Technically, if all the procedures are followed correctly, the pilots always recover an unstable approach, either correcting it above the gate altitude or executing a missed approach.
The unstable approach, formally speaking, can be defined as “undesired aircraft state” (UAS), which happens if an error has been committed and its more direct consequences ignored or not corrected, and although it can lead to an accident, an UAS is recoverable.
A bad approach, even if it’s immediate to think the opposite, doesn’t even come out from a human error.
A windshear, a sleepy air traffic controller, a busy environment can easily mess up a perfect approach, even below the gate.
As always, it’s not a matter of who/what caused it, but how to ensure that, even in this situation, safety is still guaranteed.
That’s why aviation has so many rules, restrictions and safety measures.
No one could blame a pilot for flying an unstable approach, as long as he/she corrects it or does whatever its necessary to ensure that a low unstable approach ends in a crash landing.
The possible consequences of an unstable approach
Let’s pretend that an unstable approach is continued ignoring any procedure, and the airplane is about to touch the ground.
The consequence of this approach, overall, are bad. But what happens depends on what’s the aircraft state: being too fast is different than being too high, or being misaligned with the runway, but the aircraft might also end up fast, high and off-track, all together (a bit too extreme for any pilot, honestly).
Landing an aircraft after this kind of path, leads often to incidents or accidents. If the speed is too high there is a major risk of over-stressing the landing gear that could fail, being too high can lead to a runway overshoot in the attempt to come to a stop over a short portion of the runway.
Anyway, there are cases in which somehow the aircraft, following a bad approach, successfully lands and finishes its sector in a “normal” way… For example, after being too high on the approach, there’s still enough runway length to execute a safe landing.
That doesn’t change anything.

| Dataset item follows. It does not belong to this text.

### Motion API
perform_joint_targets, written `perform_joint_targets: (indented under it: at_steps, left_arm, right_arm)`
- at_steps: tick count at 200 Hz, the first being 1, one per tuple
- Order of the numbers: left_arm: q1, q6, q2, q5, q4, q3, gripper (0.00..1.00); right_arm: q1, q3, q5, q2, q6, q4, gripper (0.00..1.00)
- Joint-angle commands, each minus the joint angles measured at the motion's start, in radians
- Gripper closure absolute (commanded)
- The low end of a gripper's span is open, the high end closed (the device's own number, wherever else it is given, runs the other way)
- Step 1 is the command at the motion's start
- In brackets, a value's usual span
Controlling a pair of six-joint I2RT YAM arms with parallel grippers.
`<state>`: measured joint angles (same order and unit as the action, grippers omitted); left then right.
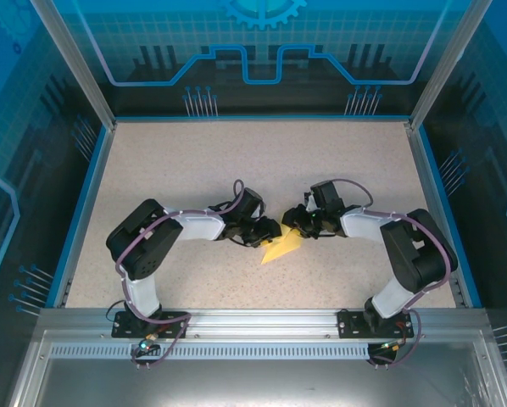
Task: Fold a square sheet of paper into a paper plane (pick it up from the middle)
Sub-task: Pick up the paper from the center of the table, then turn over the paper at the center of the table.
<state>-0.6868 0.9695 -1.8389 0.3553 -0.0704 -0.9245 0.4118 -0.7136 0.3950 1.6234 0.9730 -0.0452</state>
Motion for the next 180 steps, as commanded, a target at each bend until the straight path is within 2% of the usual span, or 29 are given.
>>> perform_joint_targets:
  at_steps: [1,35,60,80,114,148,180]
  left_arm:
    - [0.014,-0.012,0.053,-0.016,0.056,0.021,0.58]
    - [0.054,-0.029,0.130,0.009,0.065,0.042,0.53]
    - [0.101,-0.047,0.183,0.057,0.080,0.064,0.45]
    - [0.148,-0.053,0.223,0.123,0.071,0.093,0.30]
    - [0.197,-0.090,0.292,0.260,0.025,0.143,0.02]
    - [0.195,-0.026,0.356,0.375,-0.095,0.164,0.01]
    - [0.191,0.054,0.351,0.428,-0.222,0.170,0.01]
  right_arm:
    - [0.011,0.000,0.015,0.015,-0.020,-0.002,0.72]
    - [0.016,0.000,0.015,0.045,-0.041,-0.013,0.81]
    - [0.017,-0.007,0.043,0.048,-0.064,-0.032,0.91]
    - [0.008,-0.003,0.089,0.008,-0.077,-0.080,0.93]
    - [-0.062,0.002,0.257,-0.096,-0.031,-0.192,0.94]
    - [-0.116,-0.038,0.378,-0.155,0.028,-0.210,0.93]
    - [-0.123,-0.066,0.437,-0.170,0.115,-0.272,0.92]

An unstable approach remains a potentially dangerous state, independently on how it ends.
The Air India A320
An interesting example of how lucky one can be when deciding to land after a wrong approach happened on the 4th October of 2017, and the final report has just been published.
According to FlightGlobal, an Air India A320 was left with “just 600 meters” to slow down after touchdown, and this happened due to a cocktail of violations and unfavorable circumstances that you should be surprised by the fact that the aircraft and its occupants didn’t suffer any damage or injury.
Basically the first unfavorable circumstance was the unavailability of the ILS approach, but it must be said that every pilot is trained to execute non-precision approaches without vertical guidance, and it’s not that bad especially in good weather conditions as the ones present at the time of occurrence.
On the localizer approach, the aircraft was “continuously high and fast“.
The crew was supposedly trying to correct the altitude by flying an approach with a 1000 feet per minute rate of descent, but that causes the speed to increase, and the A320 ended up being more than 200 feet too high, with its speed exceeding the target as well.
Most of pilots would just advance the thrust levers and fly back for another attempt, but even below 500 feet (the ultimate possible gate), the crew decided to continue.
Due to speed and height, the airplane touched down 1300 meters past the threshold in a runway which feature a Landing Distance Available of 1905 meters.
In all that chaos, the occurrence hasn’t been reported by the crew, therefore no cockpit registrations were available to the competent authority.
When something like this happens, the crew is ignoring any barrier designed and implemented to avoid unpleasant events.
It’s true that the aircraft was affected by “variable tailwind components“, but no circumstance should allow the pilots to go over the standard procedures.